[[ Dataset extract, beginning ]]

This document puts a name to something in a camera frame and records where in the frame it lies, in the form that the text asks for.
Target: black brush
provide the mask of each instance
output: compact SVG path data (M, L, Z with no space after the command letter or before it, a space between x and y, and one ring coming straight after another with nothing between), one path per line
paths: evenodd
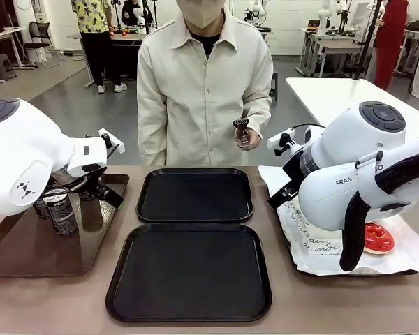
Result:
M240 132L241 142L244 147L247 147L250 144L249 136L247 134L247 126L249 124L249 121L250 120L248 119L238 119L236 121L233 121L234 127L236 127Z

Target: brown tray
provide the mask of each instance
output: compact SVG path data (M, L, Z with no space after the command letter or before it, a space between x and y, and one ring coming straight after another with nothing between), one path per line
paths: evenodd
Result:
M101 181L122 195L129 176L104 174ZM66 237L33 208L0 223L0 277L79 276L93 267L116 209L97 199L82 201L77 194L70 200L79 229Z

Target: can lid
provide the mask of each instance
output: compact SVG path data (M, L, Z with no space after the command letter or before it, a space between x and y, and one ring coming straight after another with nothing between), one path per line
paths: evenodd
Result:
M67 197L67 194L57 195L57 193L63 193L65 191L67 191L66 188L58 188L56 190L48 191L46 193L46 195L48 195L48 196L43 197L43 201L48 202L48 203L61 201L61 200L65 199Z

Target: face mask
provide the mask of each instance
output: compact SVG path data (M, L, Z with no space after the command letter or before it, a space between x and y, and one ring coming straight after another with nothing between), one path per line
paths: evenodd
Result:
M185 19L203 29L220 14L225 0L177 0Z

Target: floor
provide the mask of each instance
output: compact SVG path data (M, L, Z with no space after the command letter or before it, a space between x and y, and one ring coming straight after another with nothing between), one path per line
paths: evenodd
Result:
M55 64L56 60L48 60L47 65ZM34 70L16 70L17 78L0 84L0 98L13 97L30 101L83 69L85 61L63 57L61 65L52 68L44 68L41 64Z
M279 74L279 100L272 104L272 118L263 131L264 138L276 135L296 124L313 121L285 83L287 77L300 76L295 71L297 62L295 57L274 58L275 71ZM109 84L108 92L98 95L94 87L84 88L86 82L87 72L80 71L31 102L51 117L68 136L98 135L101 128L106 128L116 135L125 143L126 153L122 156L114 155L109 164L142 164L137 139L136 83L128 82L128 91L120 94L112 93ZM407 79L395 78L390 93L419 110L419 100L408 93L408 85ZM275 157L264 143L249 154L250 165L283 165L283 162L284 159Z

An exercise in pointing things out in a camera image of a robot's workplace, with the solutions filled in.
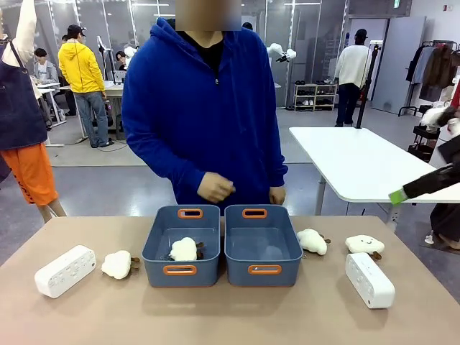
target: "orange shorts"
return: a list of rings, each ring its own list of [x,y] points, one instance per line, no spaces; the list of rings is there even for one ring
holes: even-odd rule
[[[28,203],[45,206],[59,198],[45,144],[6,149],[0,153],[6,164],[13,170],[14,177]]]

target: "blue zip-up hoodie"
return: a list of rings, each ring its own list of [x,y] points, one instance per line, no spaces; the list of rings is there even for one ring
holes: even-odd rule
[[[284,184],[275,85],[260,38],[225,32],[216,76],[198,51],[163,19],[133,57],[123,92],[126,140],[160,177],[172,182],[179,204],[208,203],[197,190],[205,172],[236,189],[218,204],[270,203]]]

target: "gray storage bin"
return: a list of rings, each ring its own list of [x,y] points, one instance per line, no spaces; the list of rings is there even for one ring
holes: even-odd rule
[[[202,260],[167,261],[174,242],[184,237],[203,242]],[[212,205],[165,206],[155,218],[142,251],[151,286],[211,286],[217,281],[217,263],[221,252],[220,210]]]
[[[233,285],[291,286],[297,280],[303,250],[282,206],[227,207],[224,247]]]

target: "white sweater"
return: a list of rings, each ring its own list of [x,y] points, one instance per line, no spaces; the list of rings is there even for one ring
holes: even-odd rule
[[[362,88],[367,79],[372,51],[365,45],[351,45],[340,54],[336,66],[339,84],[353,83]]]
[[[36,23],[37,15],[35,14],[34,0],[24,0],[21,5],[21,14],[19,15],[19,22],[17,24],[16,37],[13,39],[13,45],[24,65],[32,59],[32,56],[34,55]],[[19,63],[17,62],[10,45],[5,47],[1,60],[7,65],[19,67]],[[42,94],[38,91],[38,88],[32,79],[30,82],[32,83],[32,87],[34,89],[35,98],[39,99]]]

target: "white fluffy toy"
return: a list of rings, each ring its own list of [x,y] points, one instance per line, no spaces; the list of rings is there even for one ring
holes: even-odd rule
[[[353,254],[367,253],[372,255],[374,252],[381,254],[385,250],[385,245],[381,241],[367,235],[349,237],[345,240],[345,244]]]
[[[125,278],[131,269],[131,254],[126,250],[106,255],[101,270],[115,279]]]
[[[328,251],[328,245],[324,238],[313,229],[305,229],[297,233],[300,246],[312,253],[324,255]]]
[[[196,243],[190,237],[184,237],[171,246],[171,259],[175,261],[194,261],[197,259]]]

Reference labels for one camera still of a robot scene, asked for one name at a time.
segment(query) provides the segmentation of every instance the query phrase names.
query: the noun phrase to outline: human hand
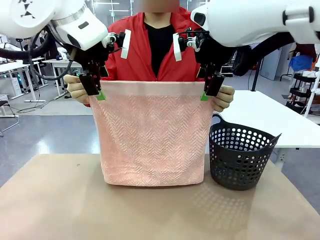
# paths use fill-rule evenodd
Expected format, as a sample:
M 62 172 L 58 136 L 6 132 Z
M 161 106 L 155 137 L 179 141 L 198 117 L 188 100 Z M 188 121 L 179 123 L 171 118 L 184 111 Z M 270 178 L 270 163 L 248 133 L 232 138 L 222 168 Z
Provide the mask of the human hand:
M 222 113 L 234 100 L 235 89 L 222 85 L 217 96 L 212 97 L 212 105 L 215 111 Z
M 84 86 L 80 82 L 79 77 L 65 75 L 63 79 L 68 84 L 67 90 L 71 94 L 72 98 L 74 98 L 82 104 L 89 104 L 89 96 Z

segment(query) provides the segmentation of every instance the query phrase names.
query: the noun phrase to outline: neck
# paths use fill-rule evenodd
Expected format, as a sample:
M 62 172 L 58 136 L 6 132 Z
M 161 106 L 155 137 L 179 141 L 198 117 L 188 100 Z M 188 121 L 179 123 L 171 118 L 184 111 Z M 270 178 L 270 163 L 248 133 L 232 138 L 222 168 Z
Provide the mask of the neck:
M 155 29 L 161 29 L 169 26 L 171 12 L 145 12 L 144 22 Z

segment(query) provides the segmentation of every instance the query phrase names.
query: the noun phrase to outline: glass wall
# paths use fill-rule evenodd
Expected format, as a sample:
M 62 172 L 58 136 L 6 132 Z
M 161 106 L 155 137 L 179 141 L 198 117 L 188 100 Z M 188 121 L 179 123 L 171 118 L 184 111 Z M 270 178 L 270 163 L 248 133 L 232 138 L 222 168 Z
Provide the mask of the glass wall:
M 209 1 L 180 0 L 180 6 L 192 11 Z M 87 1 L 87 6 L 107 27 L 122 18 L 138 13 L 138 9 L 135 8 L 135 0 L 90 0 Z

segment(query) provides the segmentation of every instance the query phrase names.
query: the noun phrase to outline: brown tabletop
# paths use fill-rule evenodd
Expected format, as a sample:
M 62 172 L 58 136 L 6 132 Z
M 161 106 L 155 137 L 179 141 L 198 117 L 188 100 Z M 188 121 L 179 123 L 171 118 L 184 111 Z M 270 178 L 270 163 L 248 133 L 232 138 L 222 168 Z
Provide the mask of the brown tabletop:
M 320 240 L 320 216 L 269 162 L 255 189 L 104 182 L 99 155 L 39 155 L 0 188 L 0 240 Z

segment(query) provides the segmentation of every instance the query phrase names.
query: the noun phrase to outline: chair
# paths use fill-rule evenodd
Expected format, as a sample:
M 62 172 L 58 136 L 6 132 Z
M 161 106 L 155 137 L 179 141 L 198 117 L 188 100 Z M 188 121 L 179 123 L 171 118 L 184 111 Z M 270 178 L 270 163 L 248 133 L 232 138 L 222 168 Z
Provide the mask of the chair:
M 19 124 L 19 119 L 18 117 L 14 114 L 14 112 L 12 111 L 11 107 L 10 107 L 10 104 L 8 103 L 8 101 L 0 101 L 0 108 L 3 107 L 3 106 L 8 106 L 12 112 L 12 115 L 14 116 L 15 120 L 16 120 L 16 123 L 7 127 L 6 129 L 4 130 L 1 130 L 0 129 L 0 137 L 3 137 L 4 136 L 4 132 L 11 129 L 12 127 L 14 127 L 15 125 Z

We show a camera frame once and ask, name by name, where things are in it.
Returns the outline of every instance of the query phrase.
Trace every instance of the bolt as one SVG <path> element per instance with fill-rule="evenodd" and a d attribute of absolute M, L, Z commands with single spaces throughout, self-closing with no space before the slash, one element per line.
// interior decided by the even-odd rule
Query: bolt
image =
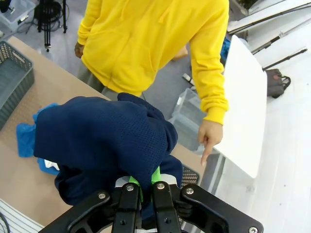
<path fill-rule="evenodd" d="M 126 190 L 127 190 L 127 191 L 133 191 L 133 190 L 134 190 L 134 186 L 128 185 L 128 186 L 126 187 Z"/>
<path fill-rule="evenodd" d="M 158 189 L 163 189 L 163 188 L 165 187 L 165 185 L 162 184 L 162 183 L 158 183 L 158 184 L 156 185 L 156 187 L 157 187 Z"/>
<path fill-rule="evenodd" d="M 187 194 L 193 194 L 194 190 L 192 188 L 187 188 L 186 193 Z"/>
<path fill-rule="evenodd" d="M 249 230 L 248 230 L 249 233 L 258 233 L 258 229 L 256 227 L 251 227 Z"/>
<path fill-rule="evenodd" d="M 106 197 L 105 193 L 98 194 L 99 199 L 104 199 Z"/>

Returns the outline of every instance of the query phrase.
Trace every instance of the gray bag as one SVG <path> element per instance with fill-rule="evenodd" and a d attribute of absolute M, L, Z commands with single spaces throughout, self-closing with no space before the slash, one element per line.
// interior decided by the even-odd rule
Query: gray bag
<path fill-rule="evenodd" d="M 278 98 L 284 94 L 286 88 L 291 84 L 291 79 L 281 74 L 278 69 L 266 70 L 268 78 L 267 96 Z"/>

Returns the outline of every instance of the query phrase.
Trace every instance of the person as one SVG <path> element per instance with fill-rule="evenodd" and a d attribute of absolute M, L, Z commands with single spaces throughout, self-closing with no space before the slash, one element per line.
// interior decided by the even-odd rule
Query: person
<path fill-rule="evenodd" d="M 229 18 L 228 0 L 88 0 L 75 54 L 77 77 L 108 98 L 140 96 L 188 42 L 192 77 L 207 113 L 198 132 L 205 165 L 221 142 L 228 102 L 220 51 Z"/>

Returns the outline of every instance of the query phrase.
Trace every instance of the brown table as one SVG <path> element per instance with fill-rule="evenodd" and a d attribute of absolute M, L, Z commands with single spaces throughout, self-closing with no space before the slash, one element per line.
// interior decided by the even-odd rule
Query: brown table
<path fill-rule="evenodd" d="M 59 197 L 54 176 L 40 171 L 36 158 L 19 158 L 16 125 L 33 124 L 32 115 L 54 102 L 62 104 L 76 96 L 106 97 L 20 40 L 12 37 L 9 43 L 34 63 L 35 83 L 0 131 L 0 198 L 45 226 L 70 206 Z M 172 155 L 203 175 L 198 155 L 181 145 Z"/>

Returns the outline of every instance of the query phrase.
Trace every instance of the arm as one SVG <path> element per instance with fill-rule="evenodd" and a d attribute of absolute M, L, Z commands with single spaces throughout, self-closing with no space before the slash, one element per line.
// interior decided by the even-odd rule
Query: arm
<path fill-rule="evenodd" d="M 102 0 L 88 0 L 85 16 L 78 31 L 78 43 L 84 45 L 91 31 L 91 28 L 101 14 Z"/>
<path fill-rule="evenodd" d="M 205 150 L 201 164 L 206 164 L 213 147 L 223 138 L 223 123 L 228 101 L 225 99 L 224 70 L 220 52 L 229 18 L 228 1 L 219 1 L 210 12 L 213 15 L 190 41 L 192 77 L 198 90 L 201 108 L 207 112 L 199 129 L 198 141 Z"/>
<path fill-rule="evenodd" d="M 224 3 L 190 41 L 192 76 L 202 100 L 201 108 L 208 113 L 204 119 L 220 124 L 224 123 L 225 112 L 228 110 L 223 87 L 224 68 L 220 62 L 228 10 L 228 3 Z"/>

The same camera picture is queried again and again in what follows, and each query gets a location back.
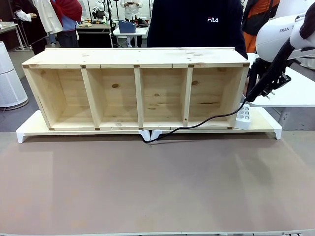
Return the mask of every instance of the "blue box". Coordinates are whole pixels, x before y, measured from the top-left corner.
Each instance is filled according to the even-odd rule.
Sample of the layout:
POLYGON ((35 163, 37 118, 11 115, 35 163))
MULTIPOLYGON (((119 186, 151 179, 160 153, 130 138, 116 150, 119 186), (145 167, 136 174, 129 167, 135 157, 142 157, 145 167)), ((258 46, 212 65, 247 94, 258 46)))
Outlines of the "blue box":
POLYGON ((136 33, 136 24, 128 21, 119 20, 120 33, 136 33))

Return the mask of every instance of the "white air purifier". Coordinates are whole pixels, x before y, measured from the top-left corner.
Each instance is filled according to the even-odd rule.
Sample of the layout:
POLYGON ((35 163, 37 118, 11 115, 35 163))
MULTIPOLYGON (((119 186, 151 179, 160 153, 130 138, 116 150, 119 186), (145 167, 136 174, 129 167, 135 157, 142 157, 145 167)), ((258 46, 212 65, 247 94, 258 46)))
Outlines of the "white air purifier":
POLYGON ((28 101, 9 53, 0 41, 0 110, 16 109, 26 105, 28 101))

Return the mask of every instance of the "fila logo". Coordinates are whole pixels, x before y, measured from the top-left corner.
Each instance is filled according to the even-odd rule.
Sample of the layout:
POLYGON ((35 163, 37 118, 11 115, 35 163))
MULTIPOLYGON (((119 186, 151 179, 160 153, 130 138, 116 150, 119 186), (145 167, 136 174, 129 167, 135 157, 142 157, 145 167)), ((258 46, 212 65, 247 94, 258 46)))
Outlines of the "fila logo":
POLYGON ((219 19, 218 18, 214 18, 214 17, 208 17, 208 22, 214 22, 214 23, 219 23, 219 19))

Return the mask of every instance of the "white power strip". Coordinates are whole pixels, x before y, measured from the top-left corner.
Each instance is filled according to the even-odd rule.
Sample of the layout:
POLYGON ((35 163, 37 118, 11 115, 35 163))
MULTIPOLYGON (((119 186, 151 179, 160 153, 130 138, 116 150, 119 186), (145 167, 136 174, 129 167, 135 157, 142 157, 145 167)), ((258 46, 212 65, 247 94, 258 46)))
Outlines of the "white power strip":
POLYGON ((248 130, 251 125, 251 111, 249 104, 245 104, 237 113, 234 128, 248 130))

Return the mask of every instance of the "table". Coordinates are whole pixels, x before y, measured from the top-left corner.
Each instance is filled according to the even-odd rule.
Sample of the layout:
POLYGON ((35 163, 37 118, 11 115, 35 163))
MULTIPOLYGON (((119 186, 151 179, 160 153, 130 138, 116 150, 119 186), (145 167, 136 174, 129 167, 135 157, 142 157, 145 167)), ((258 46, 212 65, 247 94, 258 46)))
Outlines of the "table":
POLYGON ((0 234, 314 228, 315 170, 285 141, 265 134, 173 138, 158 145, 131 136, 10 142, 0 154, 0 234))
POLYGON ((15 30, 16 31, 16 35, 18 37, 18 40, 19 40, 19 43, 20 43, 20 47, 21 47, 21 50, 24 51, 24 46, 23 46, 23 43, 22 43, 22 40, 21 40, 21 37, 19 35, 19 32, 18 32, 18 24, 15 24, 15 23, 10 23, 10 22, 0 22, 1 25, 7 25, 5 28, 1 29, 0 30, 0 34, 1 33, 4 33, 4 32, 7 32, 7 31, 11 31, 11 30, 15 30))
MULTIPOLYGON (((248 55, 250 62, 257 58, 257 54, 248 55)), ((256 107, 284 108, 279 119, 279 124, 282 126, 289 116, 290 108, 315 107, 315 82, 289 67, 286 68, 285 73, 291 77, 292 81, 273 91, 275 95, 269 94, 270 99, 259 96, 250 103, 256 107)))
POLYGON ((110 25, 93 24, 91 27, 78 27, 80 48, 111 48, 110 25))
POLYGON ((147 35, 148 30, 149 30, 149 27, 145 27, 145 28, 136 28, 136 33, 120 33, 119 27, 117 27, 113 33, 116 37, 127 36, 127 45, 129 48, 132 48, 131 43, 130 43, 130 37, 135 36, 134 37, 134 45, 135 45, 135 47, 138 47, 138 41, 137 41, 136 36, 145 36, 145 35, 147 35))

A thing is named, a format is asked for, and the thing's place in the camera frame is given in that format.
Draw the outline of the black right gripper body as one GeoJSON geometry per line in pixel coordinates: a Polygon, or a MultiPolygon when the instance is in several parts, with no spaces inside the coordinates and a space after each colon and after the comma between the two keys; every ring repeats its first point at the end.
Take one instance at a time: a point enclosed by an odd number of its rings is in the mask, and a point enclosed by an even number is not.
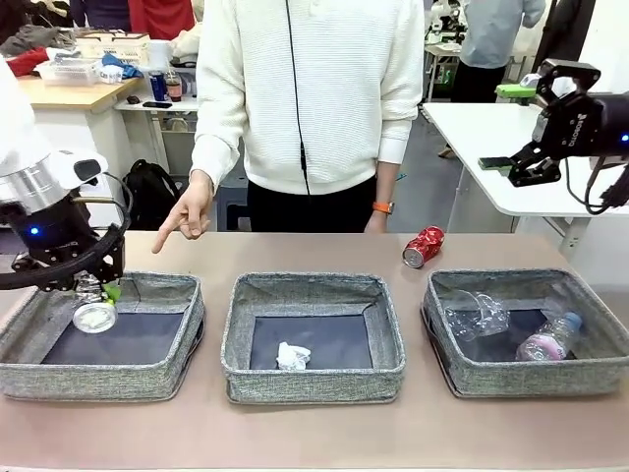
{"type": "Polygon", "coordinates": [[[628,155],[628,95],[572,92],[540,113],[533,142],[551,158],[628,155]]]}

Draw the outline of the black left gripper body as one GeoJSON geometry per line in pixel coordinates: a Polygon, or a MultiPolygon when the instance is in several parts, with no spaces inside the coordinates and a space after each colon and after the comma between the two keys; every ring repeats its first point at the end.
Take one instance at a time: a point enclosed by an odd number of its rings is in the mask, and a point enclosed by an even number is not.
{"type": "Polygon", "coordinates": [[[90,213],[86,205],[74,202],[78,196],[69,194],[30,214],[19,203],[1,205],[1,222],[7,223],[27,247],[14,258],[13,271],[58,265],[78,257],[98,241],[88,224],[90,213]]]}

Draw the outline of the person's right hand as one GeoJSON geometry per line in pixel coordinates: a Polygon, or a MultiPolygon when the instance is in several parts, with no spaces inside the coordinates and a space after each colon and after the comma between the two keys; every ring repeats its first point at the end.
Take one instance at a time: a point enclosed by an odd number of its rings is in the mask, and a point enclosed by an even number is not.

[[ Dataset extract, end ]]

Working from the records above, write out verbatim only the lines from the line containing "Target: brown tray" through the line containing "Target: can lid".

## Result of the exercise
Target: brown tray
provide the mask of each instance
output: compact SVG path data (M, L, Z with no space after the command letter or before it, a space between x and y, and one ring coming straight after another with nothing between), one path per line
paths: evenodd
Result:
M101 181L122 195L129 176L104 174ZM66 237L33 208L0 223L0 277L79 276L93 267L116 209L97 199L82 201L77 194L70 200L79 229Z

Target: can lid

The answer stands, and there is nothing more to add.